Should you refuel at the gas station across town to save a few cents per gallon, even if you’re driving well out of your way? Thinking about the value of your time as well as money could help you find strategies that make the best use of both.
Day 20: Brainstorm Side Hustles
Nearly 40 percent of Americans have at least one side hustle in addition to their 9 to 5 job, according to a 2018 Bankrate survey. They’re raking in an average $686 per month from those gigs. We’ll share resources to help you find a side hustle that works for your time and talents.
Day 21: Rest and Reflect
You’re more than halfway through the 30-day challenge, so take this opportunity to pause and assess. Are there any missed tasks you need to catch up on?
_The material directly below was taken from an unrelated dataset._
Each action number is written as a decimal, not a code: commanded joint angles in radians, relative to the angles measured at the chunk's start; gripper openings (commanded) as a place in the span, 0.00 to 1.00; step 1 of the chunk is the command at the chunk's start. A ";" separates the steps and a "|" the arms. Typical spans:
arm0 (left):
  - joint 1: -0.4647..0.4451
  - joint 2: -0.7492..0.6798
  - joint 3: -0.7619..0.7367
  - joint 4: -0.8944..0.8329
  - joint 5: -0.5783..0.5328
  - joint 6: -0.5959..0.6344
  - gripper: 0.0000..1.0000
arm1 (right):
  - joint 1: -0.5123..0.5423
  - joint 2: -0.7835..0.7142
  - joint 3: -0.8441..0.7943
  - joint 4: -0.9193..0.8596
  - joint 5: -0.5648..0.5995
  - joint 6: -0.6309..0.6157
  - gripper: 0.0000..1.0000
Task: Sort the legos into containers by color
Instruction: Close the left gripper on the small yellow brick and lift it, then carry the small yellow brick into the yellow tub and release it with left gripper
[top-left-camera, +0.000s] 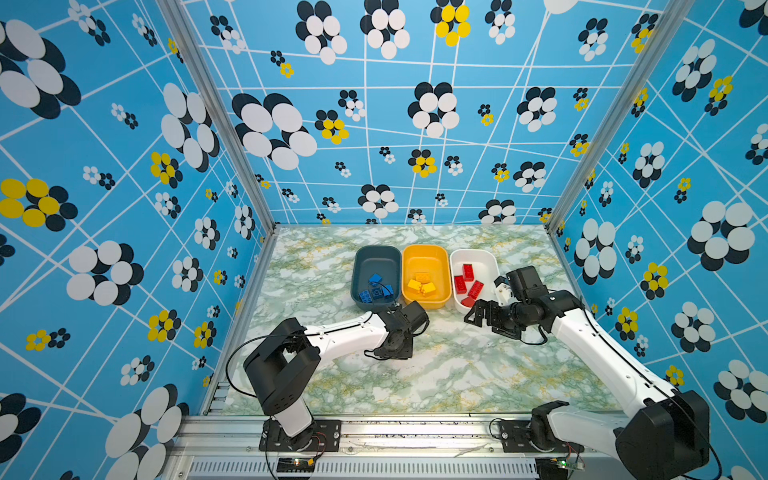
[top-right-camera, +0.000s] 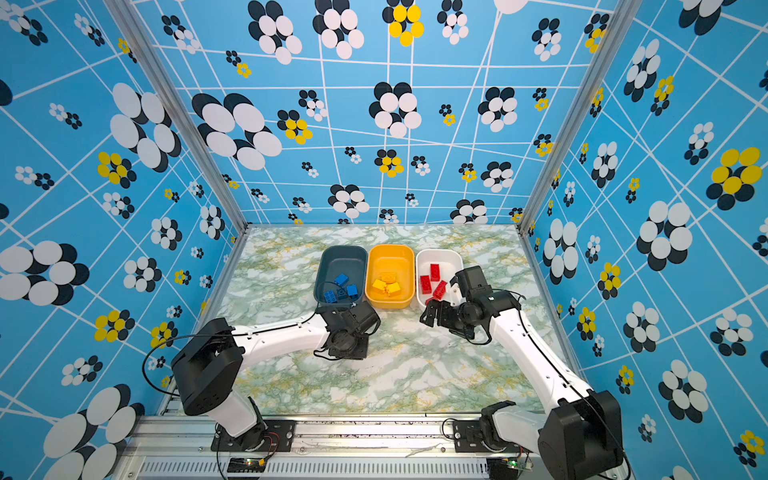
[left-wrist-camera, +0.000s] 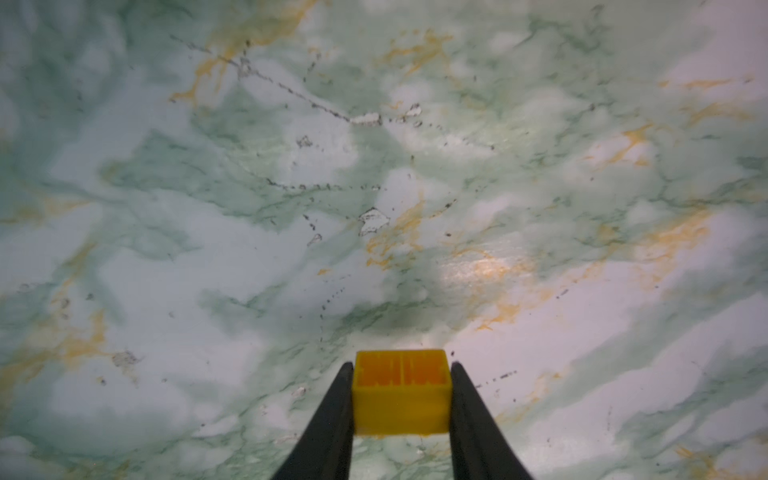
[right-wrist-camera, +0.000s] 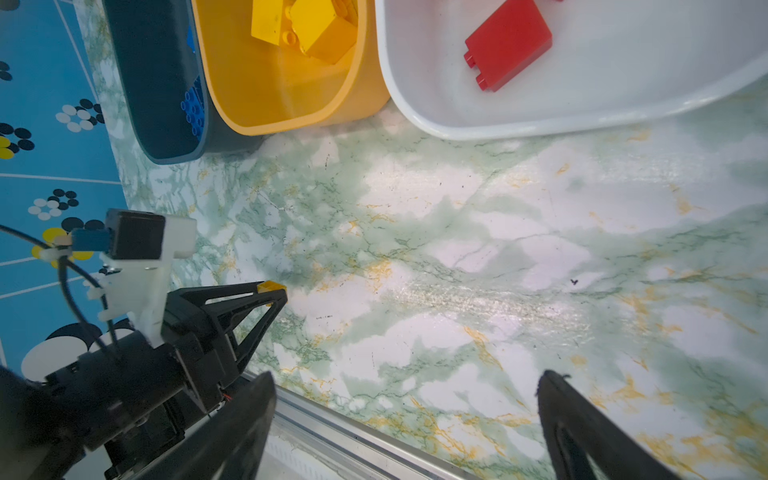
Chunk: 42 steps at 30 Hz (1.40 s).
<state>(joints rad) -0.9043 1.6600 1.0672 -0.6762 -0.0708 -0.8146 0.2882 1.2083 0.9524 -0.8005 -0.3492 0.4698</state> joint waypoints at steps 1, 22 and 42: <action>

Do you have follow-up work, like paperwork to claim that mislaid money from Day 2? And hey, take a minute to congratulate yourself for showing up.
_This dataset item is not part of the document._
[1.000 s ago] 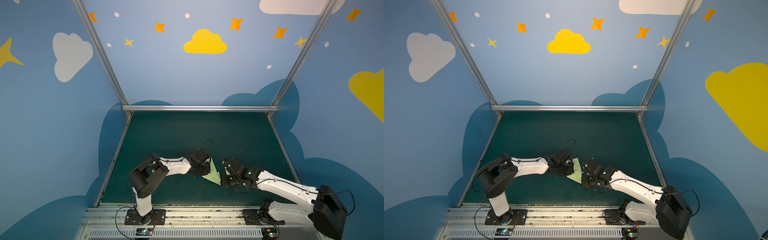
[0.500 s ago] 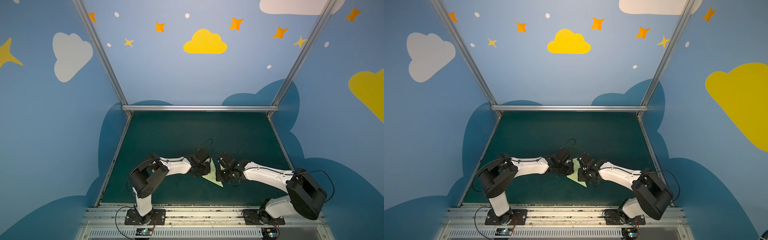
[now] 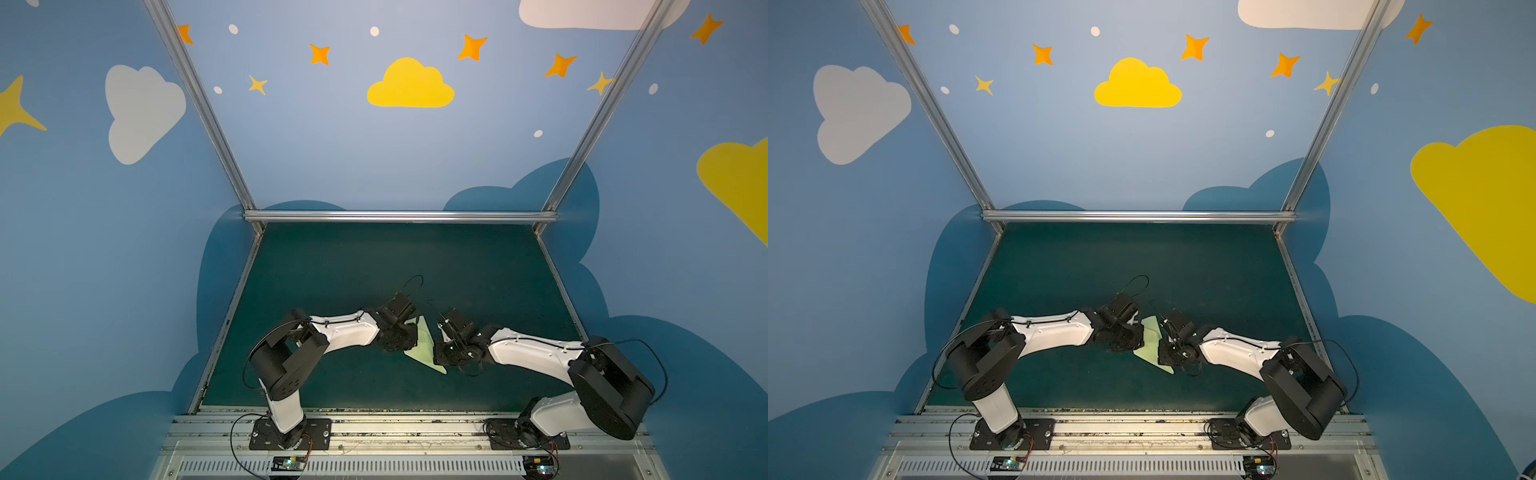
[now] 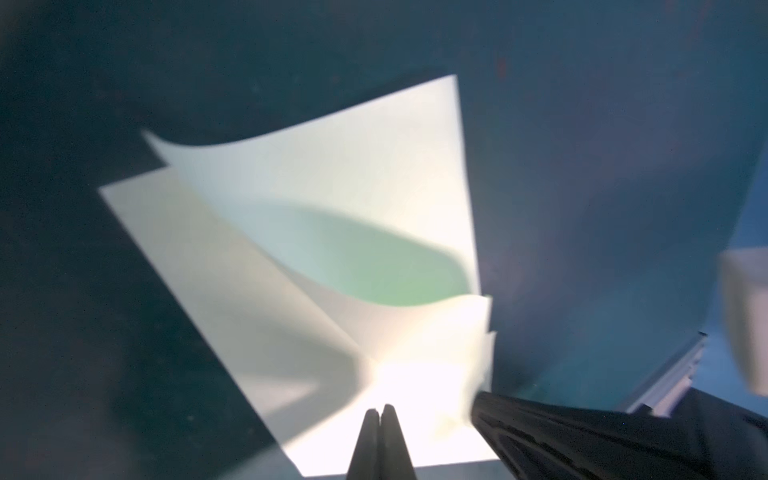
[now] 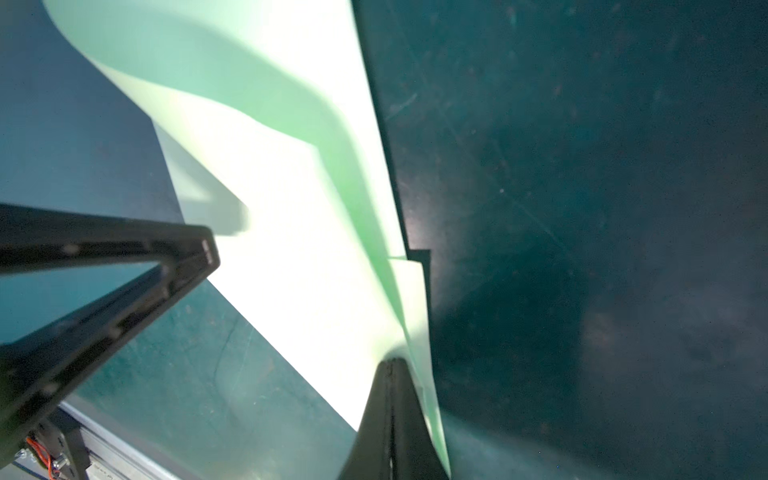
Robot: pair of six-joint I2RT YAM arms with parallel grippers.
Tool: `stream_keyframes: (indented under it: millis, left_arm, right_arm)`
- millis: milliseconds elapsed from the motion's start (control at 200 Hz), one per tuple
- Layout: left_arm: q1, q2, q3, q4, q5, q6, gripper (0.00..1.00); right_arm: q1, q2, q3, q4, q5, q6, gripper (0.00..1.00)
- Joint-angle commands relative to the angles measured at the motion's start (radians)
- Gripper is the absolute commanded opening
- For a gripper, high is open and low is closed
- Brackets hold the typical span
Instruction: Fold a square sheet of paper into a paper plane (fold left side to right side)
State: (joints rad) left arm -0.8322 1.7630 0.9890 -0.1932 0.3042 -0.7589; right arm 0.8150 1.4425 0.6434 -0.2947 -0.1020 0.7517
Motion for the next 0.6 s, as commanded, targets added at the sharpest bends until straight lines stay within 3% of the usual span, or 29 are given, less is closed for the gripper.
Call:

Day 22: Adjust Cellphone Plans
The average monthly wireless service bill runs $38.66 per subscriber, according to data from the Tax Foundation. (Paying for your phone over time? That’s extra.) Reassessing your carrier and plan, among other smart moves, can free up cash in your monthly budget.
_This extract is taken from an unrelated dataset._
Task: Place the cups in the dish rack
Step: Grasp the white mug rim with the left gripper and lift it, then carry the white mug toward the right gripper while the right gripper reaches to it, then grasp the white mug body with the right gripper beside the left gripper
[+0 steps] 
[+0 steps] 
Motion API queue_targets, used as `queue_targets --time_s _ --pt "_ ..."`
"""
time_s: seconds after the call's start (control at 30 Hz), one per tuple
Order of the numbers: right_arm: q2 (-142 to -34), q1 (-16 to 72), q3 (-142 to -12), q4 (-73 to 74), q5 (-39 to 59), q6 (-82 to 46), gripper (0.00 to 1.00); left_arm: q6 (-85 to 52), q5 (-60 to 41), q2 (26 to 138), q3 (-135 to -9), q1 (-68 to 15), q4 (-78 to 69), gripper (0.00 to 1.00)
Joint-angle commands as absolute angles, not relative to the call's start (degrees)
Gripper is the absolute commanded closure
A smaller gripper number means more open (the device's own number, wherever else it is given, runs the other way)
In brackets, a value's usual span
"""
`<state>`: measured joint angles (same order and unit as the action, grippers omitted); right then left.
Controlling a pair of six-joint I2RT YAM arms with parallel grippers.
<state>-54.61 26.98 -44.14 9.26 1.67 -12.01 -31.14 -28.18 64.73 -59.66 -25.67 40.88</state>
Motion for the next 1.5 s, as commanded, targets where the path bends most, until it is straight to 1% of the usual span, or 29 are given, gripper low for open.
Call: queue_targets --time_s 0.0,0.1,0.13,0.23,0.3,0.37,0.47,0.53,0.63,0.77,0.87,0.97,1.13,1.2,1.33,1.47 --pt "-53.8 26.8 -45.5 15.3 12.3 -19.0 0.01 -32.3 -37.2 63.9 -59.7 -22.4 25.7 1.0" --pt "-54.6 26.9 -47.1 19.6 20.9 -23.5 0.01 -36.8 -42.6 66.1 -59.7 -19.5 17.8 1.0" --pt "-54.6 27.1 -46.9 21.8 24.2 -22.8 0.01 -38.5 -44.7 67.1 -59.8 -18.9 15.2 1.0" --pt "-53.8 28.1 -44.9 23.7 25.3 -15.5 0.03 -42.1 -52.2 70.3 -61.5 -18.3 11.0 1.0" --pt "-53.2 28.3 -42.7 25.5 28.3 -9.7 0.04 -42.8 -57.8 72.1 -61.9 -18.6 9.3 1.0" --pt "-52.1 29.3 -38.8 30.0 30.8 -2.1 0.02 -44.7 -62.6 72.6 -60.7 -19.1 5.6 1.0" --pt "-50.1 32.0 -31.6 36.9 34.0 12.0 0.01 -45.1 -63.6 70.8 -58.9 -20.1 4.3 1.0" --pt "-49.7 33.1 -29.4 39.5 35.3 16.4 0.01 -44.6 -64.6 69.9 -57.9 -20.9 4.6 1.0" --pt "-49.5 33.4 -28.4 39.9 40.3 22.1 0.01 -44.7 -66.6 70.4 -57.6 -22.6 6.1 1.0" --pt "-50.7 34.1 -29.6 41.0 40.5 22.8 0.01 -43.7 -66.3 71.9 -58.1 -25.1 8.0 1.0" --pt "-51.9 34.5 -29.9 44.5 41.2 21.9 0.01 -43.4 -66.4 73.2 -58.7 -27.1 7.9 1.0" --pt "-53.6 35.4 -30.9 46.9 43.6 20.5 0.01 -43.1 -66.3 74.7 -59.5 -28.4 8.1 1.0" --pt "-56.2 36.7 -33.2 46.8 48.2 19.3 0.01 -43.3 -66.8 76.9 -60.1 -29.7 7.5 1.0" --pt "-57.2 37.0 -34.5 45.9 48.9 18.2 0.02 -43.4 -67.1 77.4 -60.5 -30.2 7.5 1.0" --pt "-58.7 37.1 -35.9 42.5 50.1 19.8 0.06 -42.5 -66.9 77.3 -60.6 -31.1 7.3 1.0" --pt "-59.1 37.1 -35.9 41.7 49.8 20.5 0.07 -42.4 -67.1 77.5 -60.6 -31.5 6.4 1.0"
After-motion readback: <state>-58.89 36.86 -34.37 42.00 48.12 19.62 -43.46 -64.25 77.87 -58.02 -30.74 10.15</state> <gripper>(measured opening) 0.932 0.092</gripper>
Day 23: Update Account Beneficiaries
Take a moment today to update the beneficiaries on assets like life insurance and retirement accounts. Those designations trump even what’s written in your will, if you have one. If you don’t want your ex to end up with your money if you something happens to you, make this a priority.
Day 24: Find Better Rx Prices
Shopping around on prescription medications could have a valuable payoff. Recent research from PIRG found a one-month supply of brand-name insulin could run as little as $96 or as much as $445 at major pharmacies. And that’s not the only strategy that could help you reduce your costs.
Day 25: Automate
In a 2018 Aite Group report, 46 percent of consumers copped to paying a bill late because they didn’t have such payment systems in place. Don’t get caught in that trap. “Pay yourself first” is a key personal finance concept because it helps you stay on top of your savings and investments, as well as your bills.
Day 26: Ask for a Raise
Most workers can expect a 3 percent pay increase this year, according to HR Source. Can you do better? You’ve done the legwork on Day 18; now we’ll help you get ready to talk to your boss.
Day 27: Bank Your Spare Change
Last year, one “Wall Street Journal” editor, who has logged every coin he picked up since 1998, tallied his take at $971.05. That’s extreme, but exchange kiosk brand Coinstar has put the average user’s haul at $68 when they trade in spare change for gift cards.
Day 28: Plan a Way Out of Debt
Should you start with your highest-rate debts first? Or the smallest balances? We’ll help you strategize to come up with a plan that’ll keep you motivated.
Day 29: Up Your 401(k) Rate
All the tasks you’ve tackled to date in this challenge may have helped you create space in your budget to feel more confident bumping up the contribution rate for your 401(k). Even 1 percent extra can make a big difference. Still not there? Make today’s task one more for automation: Many plan providers will let you sign up to have that contribution jump with your next raise or another future date.
Day 30: Look Ahead—What Comes Next?
After a month of effort, now is a good time to check your progress. Revisit your numbers from Day 1 to see where you still need to make changes and celebrate where you’ve improved. Catch up on uncompleted tasks and think about what your next steps might be for a secure financial future.